Expressed with components, we get

\left(\begin{array}{r} x\\ y\\ z \end{array}\right) = \left(\begin{array}{r} 1\\ 0\\ 0 \end{array}\right) +c\cdot\left(\begin{array}{r} 2\\ -1\\ 1 \end{array}\right) = \left(\begin{array}{c} 1+2c\\ -c\\ c \end{array}\right)

\left(\begin{array}{r} x\\ y\\ z \end{array}\right) = \left(\begin{array}{r} 13\\ -5\\ -5 \end{array}\right) +d\cdot\left(\begin{array}{r} -3\\ 1\\ 4 \end{array}\right) = \left(\begin{array}{c} 13-3d\\ -5+d\\ -5+4d \end{array}\right)

and thus we get the system of three equations

\begin{array}{rll} 1+2c&=& 13-3d\\ -c&=&-5+d\\ c &=& -5+4d \end{array}

Using two equations, we get $c=3$ and $d=2$ . Using $c=3$ , we get $S(7\vert -3 \vert 3)$ , using $d=2$ we also get $S(7\vert -3 \vert 3)$ .

Warning

Always calculate $S$ twice, once using the value for $c$ and once using the value for $d$ . If there is an intersection point you will get twice the same coordinates for $S$ . However, if the lines do not intersect, we could still make the same calculations above, but in this case the coordinates calculated using $c$ will differ from the coordinates calculated using $d$ . This fact will be relevant for detecting skew lines (see below).

The lines are parallel

Two straight lines are parallel, if they have collinear direction vectors.

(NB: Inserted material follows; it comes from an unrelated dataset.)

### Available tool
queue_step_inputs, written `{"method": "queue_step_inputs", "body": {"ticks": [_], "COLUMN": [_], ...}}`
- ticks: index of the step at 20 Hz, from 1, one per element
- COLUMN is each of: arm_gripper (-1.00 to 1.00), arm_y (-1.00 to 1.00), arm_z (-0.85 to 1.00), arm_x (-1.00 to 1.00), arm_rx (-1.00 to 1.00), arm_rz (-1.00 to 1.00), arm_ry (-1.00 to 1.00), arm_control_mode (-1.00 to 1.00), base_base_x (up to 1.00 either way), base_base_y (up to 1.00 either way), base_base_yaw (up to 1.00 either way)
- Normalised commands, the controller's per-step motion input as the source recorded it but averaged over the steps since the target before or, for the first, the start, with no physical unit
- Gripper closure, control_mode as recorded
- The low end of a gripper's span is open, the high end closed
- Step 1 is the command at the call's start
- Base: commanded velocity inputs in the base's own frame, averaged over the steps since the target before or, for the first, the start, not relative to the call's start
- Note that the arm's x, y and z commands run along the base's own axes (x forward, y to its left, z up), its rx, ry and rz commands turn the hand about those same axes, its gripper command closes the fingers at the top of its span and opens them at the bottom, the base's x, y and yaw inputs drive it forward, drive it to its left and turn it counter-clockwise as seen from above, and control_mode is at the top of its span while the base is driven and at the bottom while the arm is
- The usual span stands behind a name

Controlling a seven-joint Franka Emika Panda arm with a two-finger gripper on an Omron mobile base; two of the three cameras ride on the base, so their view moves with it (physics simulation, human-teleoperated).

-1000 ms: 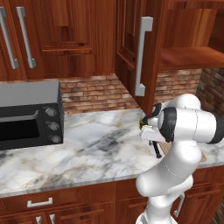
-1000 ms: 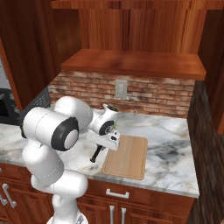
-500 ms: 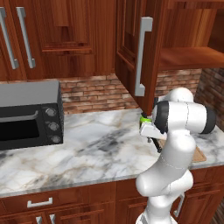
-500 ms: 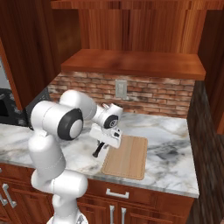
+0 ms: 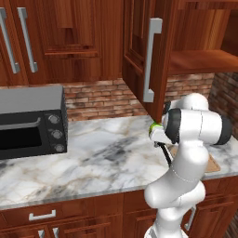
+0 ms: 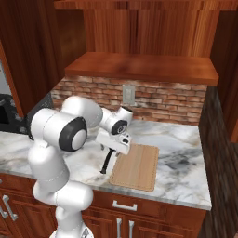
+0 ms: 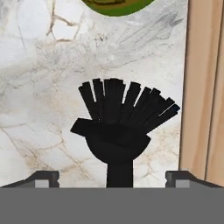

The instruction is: Grab the spray bottle from the cabinet, then place it next to the cutting board for sanitizing. Then grab the dish brush from the countertop next to the sink and place it next to the cutting board.

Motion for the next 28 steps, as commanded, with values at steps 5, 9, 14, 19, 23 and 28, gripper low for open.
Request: {"method": "queue_step_inputs", "body": {"ticks": [5, 9, 14, 19, 23, 28], "arm_gripper": [-1.00, -1.00, -1.00, -1.00, -1.00, -1.00], "arm_y": [0.02, 0.00, 0.01, 0.00, 0.00, 0.00], "arm_z": [0.54, 0.68, 0.73, 0.83, 0.97, 1.00], "arm_x": [-0.41, -0.57, -0.65, -0.65, -0.63, -0.59], "arm_rx": [0.00, 0.00, 0.00, 0.00, 0.00, 0.00], "arm_rz": [0.00, 0.00, 0.00, 0.00, -0.02, -0.03], "arm_ry": [-0.25, -0.30, -0.27, -0.17, -0.16, -0.18], "arm_control_mode": [-1.00, -1.00, -1.00, -1.00, -1.00, -1.00], "base_base_x": [0.00, 0.00, 0.00, 0.00, 0.00, 0.00], "base_base_y": [0.00, 0.00, 0.00, 0.00, 0.00, 0.00], "base_base_yaw": [0.00, 0.00, 0.00, 0.00, 0.00, 0.00]}}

From the figure it follows that $g$ and $h$ are parallel if

\boxed{\vec v\parallel \vec w}

And they form the same line if, and only if

\boxed{\overrightarrow{AB} \parallel \vec v \text{ or } \overrightarrow{AB} \parallel \vec w}

The lines are skew

Two straight lines are said to be skew, if they neither intersect nor are they parallel. Skew lines are not possible in a 2d-space, because they have to be on two different, parallel planes:

To find out if the two lines are skew or do intersect:

verify that they are not parallel (which is easy, and quickly done)
if not parallel, assume the lines intersect and calculate the point of intersection twice, once with $c$ and once with $d$ . If we get two different points $S$ , we know that there is no intersection point, and the lines have to be skew.

Example 2

The straight line $g$ passes through point $A(1 \vert 0 \vert 0)$ and has direction $\vec v=\left(\begin{array}{r} 2\\ -1\\ 1 \end{array}\right)$ , and the straight line $h$ passes through point $B(3 \vert -5 \vert -5)$ and has direction $\vec w =\left(\begin{array}{r} -3 \\ 1\\ 4 \end{array}\right)$ . Are they skew?

Solution

They are not parallel and not identical, because $\vec v \not \parallel \vec w$ , so they might be skew. So assume there is an intersection point $S(x\vert y\vert z)$ , and let us find its coordinates: Thus, find values $c$ and $d$ with

\left(\begin{array}{r} x\\ y\\ z \end{array}\right) = \left(\begin{array}{r} 1\\ 0\\ 0 \end{array}\right) +c\cdot\left(\begin{array}{r} 2\\ -1\\ 1 \end{array}\right) = \left(\begin{array}{c} 1+2c\\ -c\\ c \end{array}\right)

\left(\begin{array}{r} x\\ y\\ z \end{array}\right) = \left(\begin{array}{r} 3\\ -5\\ -5 \end{array}\right) +d\cdot\left(\begin{array}{r} -3\\ 1\\ 4 \end{array}\right) = \left(\begin{array}{c} 3-3d\\ -5+d\\ -5+4d \end{array}\right)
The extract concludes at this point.